══ DATA FOR REVIEW ══

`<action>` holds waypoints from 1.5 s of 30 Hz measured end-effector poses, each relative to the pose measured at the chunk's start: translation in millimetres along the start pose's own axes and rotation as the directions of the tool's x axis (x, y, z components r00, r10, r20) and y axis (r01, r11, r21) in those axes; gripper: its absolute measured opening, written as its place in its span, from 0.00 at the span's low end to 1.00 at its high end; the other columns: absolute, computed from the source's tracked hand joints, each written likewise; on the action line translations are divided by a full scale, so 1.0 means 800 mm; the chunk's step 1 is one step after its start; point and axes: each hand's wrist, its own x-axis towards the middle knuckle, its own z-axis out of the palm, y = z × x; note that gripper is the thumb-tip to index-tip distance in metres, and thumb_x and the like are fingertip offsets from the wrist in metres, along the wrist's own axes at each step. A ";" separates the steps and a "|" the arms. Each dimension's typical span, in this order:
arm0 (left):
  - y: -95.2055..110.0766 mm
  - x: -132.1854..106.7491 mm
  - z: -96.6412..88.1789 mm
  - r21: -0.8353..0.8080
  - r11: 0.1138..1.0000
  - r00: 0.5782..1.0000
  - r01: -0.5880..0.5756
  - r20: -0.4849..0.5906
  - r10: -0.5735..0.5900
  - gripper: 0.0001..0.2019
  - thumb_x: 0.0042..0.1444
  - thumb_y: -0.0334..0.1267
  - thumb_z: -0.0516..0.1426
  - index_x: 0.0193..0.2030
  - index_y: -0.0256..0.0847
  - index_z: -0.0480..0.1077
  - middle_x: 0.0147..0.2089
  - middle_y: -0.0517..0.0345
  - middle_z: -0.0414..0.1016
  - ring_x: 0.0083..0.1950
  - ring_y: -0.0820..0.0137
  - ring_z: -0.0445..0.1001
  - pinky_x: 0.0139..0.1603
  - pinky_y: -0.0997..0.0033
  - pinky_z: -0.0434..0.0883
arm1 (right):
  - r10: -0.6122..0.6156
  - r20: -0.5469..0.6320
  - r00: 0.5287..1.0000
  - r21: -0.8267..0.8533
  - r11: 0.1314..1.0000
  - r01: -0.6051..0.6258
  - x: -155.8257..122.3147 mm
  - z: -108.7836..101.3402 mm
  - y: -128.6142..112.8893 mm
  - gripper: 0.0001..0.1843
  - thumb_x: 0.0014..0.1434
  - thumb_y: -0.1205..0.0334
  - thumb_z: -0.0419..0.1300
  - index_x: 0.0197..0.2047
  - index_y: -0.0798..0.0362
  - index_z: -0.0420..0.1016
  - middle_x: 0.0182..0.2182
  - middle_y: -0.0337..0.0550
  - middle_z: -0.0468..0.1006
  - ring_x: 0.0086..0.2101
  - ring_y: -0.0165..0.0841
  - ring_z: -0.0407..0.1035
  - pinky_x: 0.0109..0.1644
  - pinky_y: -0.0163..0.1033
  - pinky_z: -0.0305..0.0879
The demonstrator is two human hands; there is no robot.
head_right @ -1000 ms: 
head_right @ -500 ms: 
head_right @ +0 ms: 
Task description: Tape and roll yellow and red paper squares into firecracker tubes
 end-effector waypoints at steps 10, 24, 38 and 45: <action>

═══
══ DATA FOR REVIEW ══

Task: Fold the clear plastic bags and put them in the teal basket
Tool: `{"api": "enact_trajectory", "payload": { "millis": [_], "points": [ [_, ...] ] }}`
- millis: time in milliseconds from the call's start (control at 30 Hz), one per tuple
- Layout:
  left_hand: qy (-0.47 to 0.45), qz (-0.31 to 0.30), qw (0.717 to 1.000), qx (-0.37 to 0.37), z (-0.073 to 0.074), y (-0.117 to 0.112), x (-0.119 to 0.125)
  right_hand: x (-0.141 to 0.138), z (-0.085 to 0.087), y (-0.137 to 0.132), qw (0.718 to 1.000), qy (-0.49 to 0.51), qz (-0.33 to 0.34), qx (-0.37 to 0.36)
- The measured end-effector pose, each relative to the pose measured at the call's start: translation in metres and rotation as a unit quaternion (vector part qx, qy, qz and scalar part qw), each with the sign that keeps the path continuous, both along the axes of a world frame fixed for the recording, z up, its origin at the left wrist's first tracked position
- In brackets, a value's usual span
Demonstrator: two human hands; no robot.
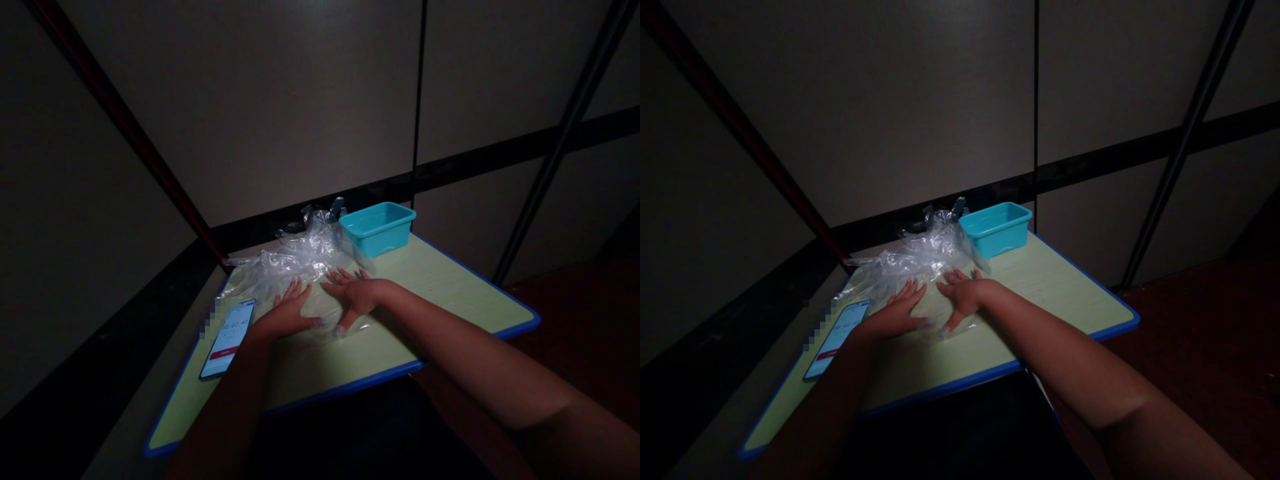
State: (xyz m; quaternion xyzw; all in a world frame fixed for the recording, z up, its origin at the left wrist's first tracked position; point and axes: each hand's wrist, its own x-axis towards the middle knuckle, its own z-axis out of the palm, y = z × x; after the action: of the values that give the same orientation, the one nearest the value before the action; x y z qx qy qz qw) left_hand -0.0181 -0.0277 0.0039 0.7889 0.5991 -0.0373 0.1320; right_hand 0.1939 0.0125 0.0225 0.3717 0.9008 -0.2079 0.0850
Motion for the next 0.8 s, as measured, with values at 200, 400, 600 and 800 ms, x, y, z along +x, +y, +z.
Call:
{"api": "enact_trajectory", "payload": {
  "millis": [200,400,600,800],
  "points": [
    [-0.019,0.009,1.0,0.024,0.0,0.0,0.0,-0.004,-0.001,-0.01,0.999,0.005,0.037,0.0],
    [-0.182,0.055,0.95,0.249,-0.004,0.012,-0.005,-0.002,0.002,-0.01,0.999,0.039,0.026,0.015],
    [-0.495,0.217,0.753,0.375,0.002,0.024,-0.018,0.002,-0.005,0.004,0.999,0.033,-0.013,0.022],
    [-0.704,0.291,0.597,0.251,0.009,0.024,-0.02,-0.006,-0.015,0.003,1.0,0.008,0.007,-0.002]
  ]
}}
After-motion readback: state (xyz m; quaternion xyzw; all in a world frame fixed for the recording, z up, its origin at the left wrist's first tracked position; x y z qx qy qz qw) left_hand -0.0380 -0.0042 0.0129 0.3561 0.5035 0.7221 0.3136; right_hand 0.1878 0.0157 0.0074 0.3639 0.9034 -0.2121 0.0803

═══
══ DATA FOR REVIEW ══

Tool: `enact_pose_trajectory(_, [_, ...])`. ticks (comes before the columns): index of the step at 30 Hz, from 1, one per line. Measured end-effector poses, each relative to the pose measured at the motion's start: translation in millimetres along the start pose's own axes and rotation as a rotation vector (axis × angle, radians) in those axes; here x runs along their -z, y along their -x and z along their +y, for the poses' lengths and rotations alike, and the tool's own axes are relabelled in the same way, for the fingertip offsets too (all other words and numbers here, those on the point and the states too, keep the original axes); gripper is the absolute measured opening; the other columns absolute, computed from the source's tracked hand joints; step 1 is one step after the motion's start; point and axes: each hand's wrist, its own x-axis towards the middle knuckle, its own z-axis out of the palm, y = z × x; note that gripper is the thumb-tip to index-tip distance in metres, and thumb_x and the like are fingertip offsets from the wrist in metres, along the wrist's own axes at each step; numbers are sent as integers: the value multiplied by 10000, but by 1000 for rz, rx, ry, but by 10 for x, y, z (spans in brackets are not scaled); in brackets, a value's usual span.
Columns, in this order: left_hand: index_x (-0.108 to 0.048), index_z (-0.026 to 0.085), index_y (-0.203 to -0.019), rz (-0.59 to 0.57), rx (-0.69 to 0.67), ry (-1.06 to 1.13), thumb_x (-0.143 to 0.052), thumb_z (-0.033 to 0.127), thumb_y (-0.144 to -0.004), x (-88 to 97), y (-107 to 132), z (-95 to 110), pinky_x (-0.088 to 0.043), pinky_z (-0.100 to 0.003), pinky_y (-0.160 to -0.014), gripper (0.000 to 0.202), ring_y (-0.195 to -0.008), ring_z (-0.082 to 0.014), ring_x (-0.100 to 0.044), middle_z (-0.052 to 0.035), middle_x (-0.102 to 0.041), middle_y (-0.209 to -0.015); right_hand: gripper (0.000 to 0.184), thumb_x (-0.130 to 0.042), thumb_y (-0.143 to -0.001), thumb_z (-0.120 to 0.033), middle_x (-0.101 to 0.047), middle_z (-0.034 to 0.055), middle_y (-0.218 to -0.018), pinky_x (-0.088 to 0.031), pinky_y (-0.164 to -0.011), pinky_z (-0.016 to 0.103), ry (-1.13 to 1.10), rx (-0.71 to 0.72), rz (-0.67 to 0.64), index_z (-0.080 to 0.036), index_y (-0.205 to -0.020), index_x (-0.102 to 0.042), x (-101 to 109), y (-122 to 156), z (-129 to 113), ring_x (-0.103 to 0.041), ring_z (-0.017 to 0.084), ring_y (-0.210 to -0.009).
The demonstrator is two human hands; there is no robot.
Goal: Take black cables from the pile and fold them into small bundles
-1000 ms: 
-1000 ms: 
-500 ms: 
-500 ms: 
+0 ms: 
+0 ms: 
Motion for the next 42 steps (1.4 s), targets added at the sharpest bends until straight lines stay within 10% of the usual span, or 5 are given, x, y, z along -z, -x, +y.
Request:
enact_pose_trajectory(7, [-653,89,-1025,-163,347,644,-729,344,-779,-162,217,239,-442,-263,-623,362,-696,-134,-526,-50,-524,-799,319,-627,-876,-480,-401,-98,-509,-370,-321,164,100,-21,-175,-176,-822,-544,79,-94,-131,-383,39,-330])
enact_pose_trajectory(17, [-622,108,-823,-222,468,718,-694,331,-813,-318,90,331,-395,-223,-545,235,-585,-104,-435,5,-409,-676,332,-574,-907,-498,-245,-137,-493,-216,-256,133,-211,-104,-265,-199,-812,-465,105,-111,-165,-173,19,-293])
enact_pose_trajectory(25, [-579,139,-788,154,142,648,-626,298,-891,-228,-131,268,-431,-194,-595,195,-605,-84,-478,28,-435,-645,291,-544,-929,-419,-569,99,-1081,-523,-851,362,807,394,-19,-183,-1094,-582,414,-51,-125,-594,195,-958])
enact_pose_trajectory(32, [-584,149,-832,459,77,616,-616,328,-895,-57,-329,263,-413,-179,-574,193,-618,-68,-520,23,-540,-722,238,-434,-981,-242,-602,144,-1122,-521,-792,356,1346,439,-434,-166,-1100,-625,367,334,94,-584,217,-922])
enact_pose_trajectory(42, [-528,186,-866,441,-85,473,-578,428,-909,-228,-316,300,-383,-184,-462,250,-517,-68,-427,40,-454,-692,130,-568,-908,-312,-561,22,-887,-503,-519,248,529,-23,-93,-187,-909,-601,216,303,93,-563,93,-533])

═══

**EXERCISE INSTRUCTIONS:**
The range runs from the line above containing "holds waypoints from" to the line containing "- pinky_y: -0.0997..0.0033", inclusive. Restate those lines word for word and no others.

**EXERCISE RESULT:**
`<action>` holds waypoints from 1.5 s of 30 Hz measured end-effector poses, each relative to the pose measured at the chunk's start: translation in millimetres along the start pose's own axes and rotation as the directions of the tool's x axis (x, y, z components r00, r10, r20) and y axis (r01, r11, r21) in those axes; gripper: its absolute measured opening, written as its place in its span, from 0.00 at the span's low end to 1.00 at its high end; the other columns: absolute, computed from the source's tracked hand joints, each written likewise; on the action line translations are divided by a full scale, so 1.0 means 800 mm; the chunk's step 1 is one step after its start; point and axes: each hand's wrist, its own x-axis towards the middle knuckle, its own z-axis out of the palm, y = z × x; note that gripper is the thumb-tip to index-tip distance in metres, and thumb_x and the like are fingertip offsets from the wrist in metres, along the wrist's own axes at each step. A ";" separates the steps and a "|" the arms. Each dimension's typical span, in this order:
arm0 (left):
  - y: -95.2055..110.0766 mm
  - x: -132.1854..106.7491 mm
  - z: -96.6412..88.1789 mm
  - r21: -0.8353..0.8080
  - r11: 0.1138..1.0000
  - r00: 0.5782..1.0000
  - r01: -0.5880..0.5756
  - r20: -0.4849..0.5906
  - r10: -0.5735..0.5900
  - gripper: 0.0001..0.2019
  - thumb_x: 0.0042..0.1444
  - thumb_y: -0.0334..0.1267
  - thumb_z: -0.0516..0.1426
  - index_x: 0.0193..0.2030
  - index_y: -0.0256..0.0847
  - index_z: -0.0480..0.1077
  - middle_x: 0.0147..0.2089
  - middle_y: -0.0517..0.0345
  - middle_z: -0.0414..0.1016
  - ring_x: 0.0083..0.1950
  - ring_y: -0.0820..0.0137
  - ring_z: -0.0445..0.1001
  - pinky_x: 0.0139..0.1603
  - pinky_y: -0.0997..0.0033

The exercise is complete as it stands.